Supplied records:

____________________

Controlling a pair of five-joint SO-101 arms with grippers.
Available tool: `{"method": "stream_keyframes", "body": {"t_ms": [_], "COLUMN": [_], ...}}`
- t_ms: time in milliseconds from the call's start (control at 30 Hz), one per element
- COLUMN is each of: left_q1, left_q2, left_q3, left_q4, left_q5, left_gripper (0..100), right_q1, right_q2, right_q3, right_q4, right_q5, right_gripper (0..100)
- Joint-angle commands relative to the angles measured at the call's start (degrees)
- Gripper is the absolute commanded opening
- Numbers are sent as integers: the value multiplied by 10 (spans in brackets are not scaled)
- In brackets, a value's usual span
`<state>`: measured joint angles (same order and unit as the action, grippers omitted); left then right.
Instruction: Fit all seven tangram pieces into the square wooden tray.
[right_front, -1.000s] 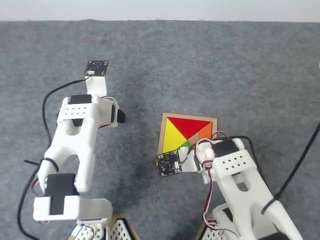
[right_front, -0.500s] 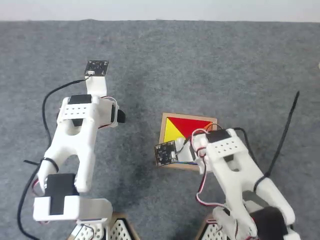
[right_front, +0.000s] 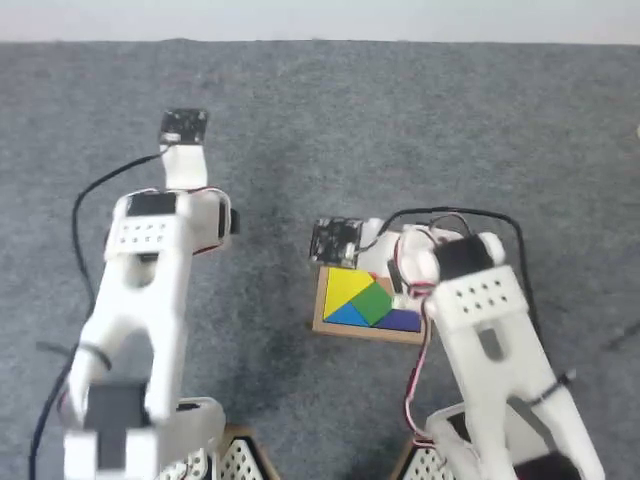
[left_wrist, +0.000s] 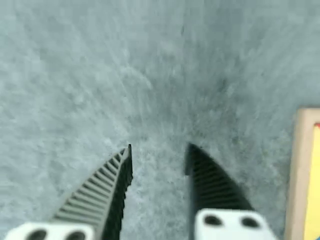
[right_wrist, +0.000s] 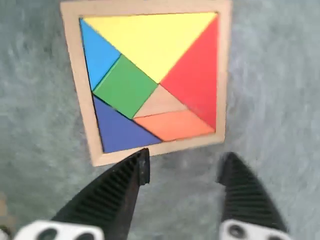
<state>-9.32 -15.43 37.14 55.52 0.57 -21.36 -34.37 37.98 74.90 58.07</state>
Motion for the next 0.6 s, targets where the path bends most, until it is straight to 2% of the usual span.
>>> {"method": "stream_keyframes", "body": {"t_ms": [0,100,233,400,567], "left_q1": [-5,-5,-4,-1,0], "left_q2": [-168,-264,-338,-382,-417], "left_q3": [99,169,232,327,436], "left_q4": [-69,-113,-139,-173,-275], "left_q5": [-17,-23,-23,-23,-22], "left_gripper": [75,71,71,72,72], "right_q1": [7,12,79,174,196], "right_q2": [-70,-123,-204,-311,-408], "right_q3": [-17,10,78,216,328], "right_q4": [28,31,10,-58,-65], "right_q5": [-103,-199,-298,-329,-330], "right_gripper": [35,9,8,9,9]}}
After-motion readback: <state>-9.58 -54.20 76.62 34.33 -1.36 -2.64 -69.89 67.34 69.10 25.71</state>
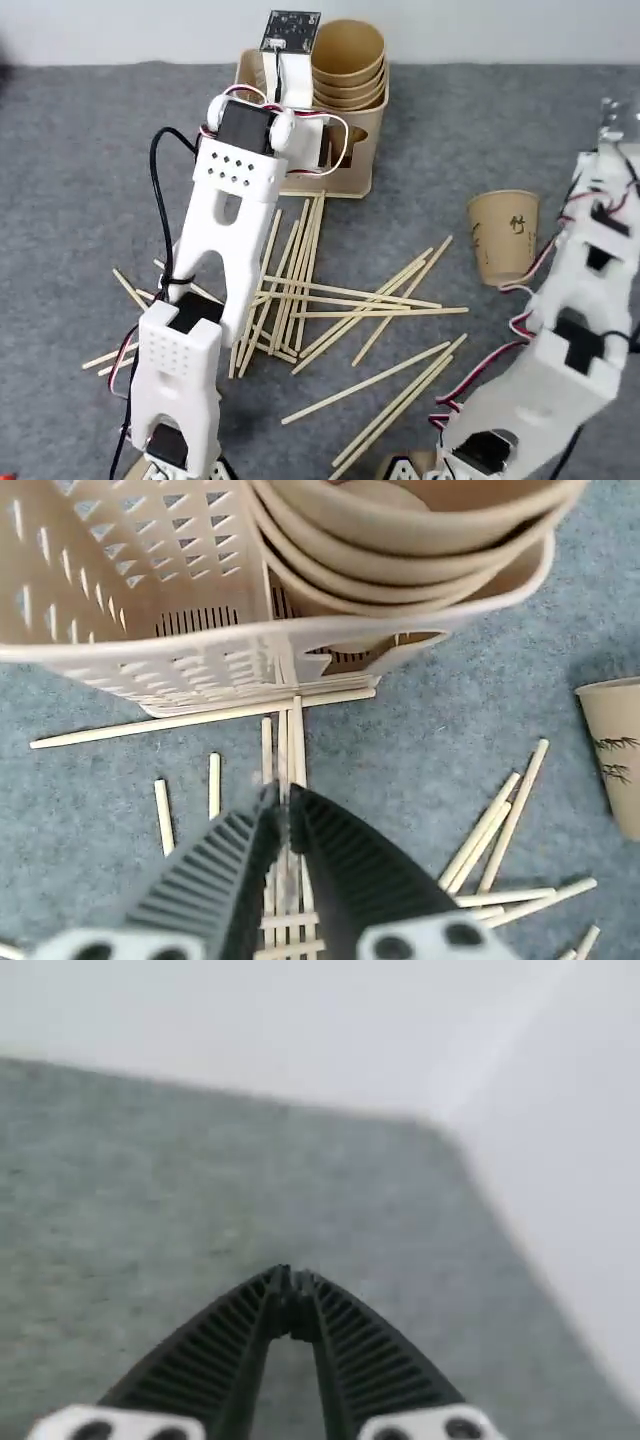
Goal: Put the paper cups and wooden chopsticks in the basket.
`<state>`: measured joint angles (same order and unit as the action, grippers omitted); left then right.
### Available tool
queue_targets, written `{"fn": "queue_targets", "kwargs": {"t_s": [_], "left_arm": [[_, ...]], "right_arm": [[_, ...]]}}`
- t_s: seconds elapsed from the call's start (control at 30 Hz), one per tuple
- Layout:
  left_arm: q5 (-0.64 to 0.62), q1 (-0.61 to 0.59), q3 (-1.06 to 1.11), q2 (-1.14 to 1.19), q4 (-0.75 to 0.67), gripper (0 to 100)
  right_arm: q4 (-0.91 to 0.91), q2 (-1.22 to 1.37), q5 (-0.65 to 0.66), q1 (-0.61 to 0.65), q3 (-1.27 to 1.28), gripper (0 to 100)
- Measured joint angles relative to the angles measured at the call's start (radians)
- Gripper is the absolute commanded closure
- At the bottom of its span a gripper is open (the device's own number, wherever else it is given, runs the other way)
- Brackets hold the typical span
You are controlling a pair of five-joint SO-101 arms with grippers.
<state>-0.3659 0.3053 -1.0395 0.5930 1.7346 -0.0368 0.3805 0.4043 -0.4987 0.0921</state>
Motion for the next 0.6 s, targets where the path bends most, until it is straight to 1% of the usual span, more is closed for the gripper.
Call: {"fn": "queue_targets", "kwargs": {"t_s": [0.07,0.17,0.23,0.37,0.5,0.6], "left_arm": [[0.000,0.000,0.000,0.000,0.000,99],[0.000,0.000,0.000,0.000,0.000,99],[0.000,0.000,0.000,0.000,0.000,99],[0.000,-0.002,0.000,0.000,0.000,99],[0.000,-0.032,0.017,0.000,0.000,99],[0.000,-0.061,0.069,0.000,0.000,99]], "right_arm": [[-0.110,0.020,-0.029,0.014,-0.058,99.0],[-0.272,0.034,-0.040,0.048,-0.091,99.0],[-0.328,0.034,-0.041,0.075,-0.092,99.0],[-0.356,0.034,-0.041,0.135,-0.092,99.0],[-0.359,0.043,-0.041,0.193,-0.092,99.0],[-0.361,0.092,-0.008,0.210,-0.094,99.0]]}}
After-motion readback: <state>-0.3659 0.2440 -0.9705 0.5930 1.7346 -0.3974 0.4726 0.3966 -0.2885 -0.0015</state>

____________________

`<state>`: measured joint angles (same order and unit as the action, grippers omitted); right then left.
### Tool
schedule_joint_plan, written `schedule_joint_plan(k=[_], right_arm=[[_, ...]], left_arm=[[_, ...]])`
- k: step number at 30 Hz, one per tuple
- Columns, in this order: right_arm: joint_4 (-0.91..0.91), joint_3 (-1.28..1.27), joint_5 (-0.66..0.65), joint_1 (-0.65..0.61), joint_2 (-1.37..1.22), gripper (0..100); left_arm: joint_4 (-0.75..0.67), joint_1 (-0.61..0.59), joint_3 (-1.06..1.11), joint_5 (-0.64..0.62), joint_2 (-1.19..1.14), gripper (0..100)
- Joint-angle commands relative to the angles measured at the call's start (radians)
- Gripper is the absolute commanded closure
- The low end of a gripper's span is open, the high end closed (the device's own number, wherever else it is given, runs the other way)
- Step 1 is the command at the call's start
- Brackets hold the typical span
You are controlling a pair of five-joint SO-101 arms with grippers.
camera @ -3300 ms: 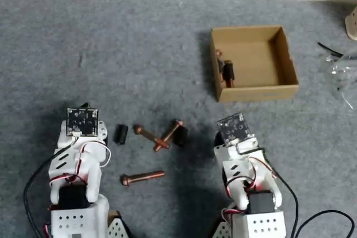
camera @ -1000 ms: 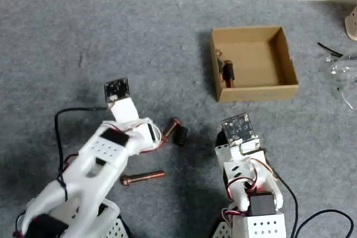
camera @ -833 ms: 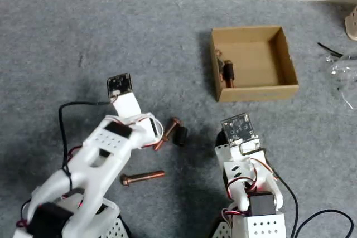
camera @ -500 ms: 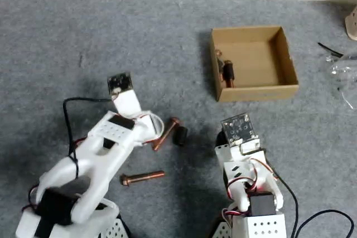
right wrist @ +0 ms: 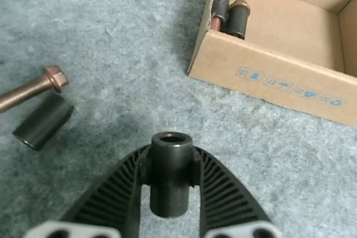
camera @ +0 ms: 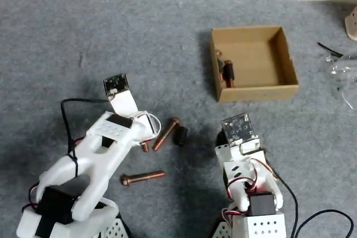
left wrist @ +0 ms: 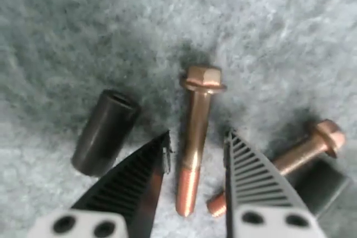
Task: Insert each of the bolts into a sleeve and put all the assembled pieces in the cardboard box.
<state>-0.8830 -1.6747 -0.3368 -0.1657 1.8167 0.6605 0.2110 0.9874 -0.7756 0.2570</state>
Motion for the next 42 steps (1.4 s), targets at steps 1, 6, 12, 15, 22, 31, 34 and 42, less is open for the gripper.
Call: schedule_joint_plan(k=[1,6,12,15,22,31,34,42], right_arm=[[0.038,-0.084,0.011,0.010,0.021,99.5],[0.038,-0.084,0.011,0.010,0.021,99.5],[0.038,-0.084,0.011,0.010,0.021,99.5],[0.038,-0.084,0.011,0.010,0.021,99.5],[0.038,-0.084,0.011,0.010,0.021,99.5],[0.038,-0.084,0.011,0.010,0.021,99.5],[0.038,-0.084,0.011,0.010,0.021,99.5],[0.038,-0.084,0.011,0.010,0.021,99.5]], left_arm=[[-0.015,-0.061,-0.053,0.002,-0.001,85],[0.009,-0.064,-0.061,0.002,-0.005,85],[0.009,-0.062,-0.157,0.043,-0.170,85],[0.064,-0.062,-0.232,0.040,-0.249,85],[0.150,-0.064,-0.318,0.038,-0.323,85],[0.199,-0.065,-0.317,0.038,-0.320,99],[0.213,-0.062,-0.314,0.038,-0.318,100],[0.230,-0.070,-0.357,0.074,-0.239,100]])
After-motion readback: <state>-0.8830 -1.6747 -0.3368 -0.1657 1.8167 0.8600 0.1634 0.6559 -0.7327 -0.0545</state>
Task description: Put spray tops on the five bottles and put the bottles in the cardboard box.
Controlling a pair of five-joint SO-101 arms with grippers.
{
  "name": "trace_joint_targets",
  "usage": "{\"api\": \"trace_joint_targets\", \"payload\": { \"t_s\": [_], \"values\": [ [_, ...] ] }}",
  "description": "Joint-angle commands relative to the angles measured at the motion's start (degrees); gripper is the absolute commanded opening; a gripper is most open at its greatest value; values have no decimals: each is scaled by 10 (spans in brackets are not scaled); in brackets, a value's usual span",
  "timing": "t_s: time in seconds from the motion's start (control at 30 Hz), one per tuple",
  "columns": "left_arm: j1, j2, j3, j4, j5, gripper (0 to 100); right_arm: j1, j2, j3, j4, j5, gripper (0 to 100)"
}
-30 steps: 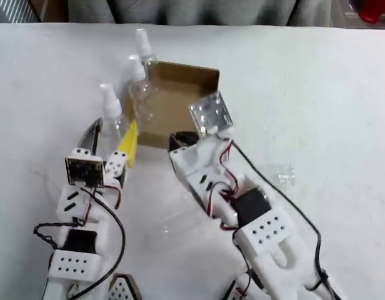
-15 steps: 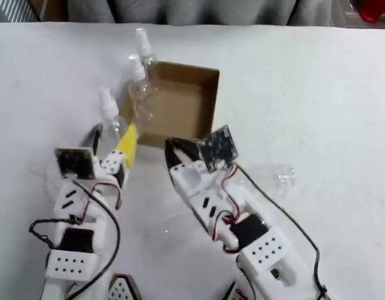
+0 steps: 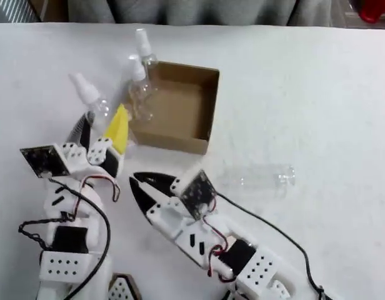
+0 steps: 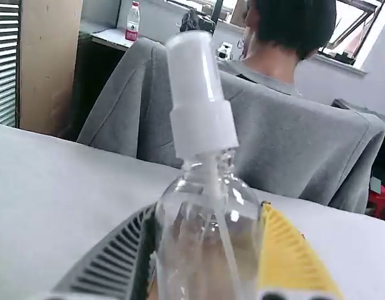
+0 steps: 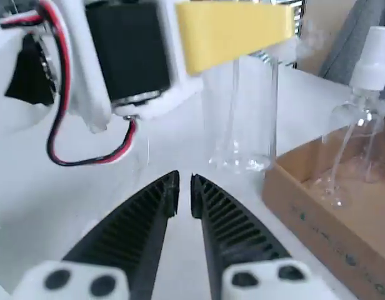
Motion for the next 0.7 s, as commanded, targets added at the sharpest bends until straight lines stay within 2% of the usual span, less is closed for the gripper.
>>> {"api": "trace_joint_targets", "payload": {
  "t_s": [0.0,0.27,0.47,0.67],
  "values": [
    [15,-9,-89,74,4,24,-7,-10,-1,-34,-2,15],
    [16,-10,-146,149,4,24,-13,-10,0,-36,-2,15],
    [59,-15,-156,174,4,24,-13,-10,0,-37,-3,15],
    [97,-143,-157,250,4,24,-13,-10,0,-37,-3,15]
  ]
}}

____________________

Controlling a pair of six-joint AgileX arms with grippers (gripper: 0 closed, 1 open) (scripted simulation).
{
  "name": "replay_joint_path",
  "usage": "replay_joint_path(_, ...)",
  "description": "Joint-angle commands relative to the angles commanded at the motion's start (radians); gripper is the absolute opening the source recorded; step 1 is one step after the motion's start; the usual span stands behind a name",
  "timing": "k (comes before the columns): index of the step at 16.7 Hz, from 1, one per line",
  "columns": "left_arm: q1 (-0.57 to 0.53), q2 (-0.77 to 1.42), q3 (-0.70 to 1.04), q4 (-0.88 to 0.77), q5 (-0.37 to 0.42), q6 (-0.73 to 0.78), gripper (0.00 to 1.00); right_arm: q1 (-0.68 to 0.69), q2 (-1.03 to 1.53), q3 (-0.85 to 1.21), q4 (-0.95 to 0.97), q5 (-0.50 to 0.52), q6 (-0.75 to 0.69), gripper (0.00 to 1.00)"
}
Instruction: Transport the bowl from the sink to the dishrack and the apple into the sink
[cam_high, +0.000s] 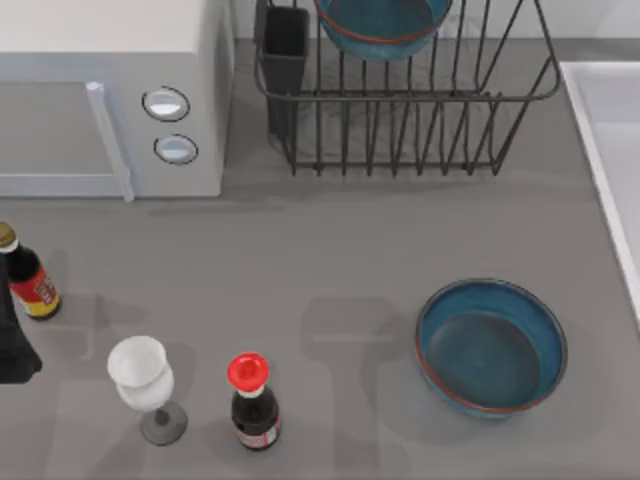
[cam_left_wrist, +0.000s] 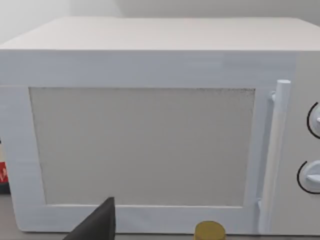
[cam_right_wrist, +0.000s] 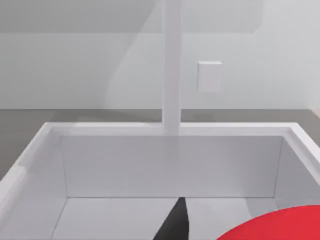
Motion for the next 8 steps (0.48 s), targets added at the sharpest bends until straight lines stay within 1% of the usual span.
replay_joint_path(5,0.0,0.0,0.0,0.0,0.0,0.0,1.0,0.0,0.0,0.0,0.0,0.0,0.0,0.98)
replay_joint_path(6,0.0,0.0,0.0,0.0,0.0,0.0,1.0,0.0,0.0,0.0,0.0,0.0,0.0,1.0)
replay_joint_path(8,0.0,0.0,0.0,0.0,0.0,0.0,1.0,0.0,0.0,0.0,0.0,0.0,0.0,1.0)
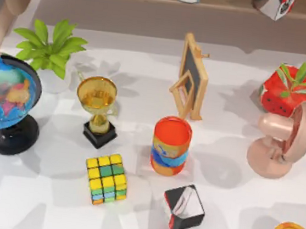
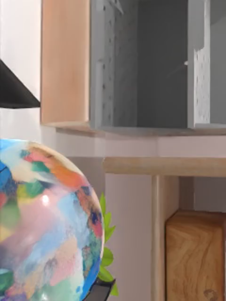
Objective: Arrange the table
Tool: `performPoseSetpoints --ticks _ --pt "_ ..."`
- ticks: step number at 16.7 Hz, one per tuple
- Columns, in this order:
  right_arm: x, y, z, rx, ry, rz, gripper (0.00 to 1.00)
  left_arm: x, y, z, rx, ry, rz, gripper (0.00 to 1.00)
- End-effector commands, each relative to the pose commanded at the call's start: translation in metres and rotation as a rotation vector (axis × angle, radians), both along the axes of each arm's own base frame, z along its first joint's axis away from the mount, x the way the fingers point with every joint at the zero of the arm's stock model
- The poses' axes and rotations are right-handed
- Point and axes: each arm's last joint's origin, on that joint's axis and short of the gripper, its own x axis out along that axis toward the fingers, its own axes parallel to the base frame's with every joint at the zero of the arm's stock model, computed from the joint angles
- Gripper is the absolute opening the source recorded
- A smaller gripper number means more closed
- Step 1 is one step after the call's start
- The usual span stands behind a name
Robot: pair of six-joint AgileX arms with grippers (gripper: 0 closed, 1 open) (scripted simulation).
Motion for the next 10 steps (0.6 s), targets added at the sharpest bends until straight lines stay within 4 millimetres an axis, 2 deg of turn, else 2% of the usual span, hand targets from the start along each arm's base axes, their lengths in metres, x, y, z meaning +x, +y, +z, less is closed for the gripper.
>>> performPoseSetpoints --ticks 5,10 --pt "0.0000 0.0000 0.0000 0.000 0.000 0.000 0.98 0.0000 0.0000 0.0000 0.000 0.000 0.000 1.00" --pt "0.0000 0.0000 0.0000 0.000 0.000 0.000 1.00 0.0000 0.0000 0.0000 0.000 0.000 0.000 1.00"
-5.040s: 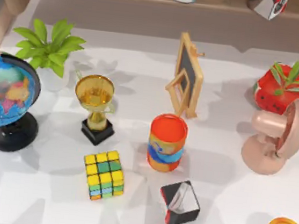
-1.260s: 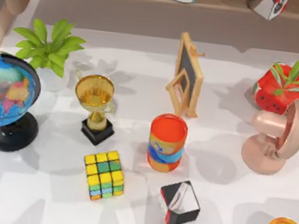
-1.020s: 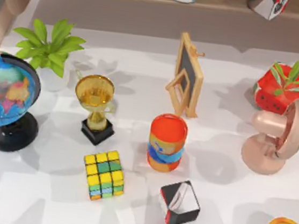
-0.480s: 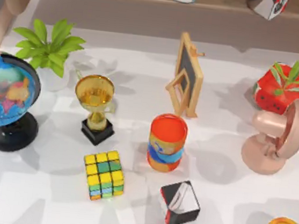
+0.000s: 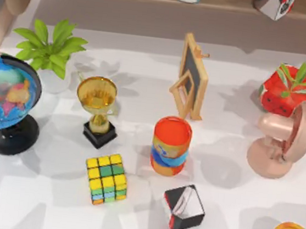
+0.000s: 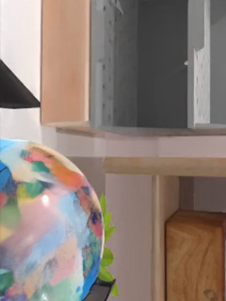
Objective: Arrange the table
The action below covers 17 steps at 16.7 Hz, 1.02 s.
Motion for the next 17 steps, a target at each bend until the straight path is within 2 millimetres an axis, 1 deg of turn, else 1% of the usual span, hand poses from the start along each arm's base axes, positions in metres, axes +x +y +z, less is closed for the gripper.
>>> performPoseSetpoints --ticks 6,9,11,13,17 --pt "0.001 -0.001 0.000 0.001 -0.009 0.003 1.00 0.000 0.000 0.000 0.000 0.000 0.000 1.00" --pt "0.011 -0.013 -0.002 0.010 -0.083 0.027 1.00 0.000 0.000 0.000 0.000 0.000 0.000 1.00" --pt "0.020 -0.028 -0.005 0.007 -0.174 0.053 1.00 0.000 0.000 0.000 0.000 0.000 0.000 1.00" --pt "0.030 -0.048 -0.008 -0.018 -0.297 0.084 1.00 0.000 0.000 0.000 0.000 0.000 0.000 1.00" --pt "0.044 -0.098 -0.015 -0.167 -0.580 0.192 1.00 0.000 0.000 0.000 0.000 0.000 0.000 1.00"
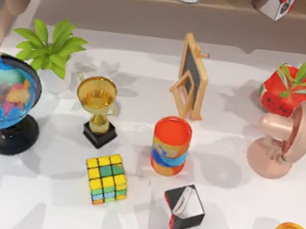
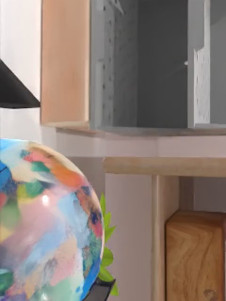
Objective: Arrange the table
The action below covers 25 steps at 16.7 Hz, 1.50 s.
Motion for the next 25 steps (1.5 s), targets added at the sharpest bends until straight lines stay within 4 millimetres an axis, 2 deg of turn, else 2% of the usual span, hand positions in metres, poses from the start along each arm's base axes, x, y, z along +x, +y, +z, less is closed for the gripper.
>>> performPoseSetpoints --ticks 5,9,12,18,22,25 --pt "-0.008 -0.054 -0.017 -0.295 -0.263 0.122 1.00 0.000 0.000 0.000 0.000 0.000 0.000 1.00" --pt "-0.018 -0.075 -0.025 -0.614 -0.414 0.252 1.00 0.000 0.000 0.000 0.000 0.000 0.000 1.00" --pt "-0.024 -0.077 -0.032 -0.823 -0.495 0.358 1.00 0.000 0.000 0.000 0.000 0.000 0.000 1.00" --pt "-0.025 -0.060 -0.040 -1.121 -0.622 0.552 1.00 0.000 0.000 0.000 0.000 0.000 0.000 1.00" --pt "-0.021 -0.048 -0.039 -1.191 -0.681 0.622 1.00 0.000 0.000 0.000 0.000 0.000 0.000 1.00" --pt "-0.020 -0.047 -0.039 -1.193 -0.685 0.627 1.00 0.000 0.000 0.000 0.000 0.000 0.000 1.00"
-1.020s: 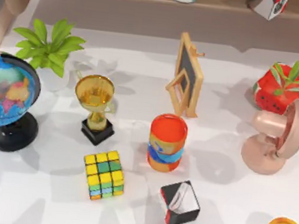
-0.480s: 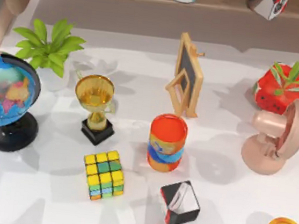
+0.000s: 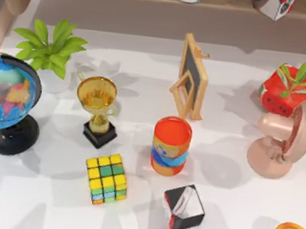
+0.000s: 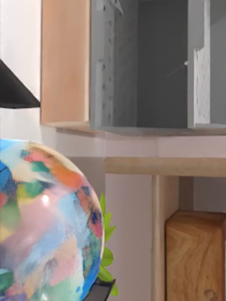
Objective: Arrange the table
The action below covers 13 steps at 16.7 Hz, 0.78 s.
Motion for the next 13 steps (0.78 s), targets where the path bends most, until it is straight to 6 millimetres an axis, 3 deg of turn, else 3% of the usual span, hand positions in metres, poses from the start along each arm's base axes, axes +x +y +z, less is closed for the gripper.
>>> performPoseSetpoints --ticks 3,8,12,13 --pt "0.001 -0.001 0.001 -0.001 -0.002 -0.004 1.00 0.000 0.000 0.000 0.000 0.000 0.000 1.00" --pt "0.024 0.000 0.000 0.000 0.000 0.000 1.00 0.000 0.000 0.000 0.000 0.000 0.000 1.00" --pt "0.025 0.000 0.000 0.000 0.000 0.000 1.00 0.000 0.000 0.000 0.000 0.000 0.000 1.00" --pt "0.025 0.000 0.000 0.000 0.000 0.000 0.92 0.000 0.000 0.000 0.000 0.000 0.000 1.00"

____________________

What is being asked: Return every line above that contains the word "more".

Answer space:
Motion for the next 0.6 s, targets where the path bends most, until it is straight to 1% of the usual span, more is closed for the gripper.
- A smaller gripper number means more closed

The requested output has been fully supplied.